(Data entries)
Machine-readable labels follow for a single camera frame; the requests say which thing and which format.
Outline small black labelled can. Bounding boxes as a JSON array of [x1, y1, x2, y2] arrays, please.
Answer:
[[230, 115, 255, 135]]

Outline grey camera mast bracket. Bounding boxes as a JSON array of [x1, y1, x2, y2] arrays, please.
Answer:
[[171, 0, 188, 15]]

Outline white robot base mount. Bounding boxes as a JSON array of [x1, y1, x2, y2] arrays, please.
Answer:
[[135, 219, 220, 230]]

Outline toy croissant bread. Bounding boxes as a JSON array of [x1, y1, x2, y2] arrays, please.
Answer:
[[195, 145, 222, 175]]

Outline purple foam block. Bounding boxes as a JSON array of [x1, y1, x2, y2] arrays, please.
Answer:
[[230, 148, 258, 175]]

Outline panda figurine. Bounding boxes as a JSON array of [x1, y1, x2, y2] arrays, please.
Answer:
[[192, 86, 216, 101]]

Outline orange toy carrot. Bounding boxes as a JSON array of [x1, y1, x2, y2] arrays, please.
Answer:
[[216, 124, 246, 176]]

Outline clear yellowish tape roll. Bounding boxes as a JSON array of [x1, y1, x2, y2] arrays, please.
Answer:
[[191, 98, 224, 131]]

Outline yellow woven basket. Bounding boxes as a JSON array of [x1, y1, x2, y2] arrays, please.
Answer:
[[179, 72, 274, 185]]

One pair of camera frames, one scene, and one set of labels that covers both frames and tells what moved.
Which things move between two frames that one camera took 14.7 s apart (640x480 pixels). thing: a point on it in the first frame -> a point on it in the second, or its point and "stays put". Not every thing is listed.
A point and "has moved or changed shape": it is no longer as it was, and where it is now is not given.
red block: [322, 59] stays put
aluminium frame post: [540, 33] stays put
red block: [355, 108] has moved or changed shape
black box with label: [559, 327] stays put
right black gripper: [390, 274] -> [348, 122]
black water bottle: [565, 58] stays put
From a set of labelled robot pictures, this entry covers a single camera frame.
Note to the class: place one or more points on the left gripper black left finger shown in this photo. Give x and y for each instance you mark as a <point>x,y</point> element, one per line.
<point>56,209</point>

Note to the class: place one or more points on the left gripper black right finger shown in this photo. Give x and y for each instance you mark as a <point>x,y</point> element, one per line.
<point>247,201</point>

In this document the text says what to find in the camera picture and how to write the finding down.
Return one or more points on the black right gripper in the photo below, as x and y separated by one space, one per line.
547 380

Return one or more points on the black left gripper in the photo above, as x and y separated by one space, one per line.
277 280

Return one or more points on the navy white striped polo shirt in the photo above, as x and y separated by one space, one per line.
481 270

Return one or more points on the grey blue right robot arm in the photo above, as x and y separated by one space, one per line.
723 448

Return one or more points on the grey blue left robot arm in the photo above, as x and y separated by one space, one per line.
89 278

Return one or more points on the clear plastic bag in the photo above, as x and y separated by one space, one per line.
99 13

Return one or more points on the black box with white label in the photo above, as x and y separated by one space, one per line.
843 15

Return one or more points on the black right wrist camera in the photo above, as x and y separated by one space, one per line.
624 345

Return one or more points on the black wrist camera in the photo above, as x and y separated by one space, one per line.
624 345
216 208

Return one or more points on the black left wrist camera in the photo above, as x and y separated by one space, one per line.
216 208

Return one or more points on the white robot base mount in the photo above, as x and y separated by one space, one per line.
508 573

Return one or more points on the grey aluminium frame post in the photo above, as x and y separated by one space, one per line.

- [WORK ITEM] Transcribe all of the lines in the records precisely.

- [EXERCISE OUTPUT]
Machine-readable labels follow for a single camera frame; the requests say which thing and which format.
Outline small black labelled can. Bounding boxes as a JSON array of [x1, y1, x2, y2] arrays, please.
Answer:
[[230, 115, 255, 135]]

Outline grey camera mast bracket. Bounding boxes as a JSON array of [x1, y1, x2, y2] arrays, please.
Answer:
[[171, 0, 188, 15]]

Outline white robot base mount. Bounding boxes as a JSON array of [x1, y1, x2, y2] arrays, please.
Answer:
[[135, 219, 220, 230]]

Outline toy croissant bread. Bounding boxes as a JSON array of [x1, y1, x2, y2] arrays, please.
Answer:
[[195, 145, 222, 175]]

Outline purple foam block. Bounding boxes as a JSON array of [x1, y1, x2, y2] arrays, please.
Answer:
[[230, 148, 258, 175]]

Outline panda figurine. Bounding boxes as a JSON array of [x1, y1, x2, y2] arrays, please.
Answer:
[[192, 86, 216, 101]]

Outline orange toy carrot. Bounding boxes as a JSON array of [x1, y1, x2, y2] arrays, please.
Answer:
[[216, 124, 246, 176]]

Outline clear yellowish tape roll. Bounding boxes as a JSON array of [x1, y1, x2, y2] arrays, please.
Answer:
[[191, 98, 224, 131]]

Outline yellow woven basket. Bounding boxes as a JSON array of [x1, y1, x2, y2] arrays, please.
Answer:
[[179, 72, 274, 185]]

One pair of camera frames, one scene, and one set of labels that covers both frames and tells what moved.
Which things move between two frames that one camera took 14.7 s apart (640x480 pixels). thing: a point on it in the first frame -> a point on it in the second, or its point and "stays put". Not every thing is listed.
A point and "has moved or changed shape": it is no longer as it was, and where it is now is not given.
red block: [322, 59] stays put
aluminium frame post: [540, 33] stays put
red block: [355, 108] has moved or changed shape
black box with label: [559, 327] stays put
right black gripper: [390, 274] -> [348, 122]
black water bottle: [565, 58] stays put
From a set of labelled robot pictures, this entry covers a single camera frame.
Note to the class: place one or more points on the left gripper black left finger shown in this photo. Give x and y for each instance you mark as a <point>x,y</point> element, one per line.
<point>56,209</point>

Note to the class: place one or more points on the left gripper black right finger shown in this photo. Give x and y for each instance you mark as a <point>x,y</point> element, one per line.
<point>247,201</point>

In this document the text says what to find in the camera picture and how to write the finding down.
Return one or more points on the black right gripper in the photo below, as x and y separated by one space, one per line.
547 380

Return one or more points on the black left gripper in the photo above, as x and y separated by one space, one per line.
277 280

Return one or more points on the navy white striped polo shirt in the photo above, as x and y separated by one space, one per line.
481 270

Return one or more points on the grey blue right robot arm in the photo above, as x and y separated by one space, one per line.
723 448

Return one or more points on the grey blue left robot arm in the photo above, as x and y separated by one space, one per line.
89 278

Return one or more points on the clear plastic bag in the photo above, as x and y separated by one space, one per line.
99 13

Return one or more points on the black box with white label in the photo above, as x and y separated by one space, one per line.
843 15

Return one or more points on the black right wrist camera in the photo above, as x and y separated by one space, one per line.
624 345

Return one or more points on the black wrist camera in the photo above, as x and y separated by one space, one per line.
624 345
216 208

Return one or more points on the black left wrist camera in the photo above, as x and y separated by one space, one per line.
216 208

Return one or more points on the white robot base mount in the photo above, as x and y separated by one space, one per line.
508 573

Return one or more points on the grey aluminium frame post in the photo above, as x and y separated by one space, one per line.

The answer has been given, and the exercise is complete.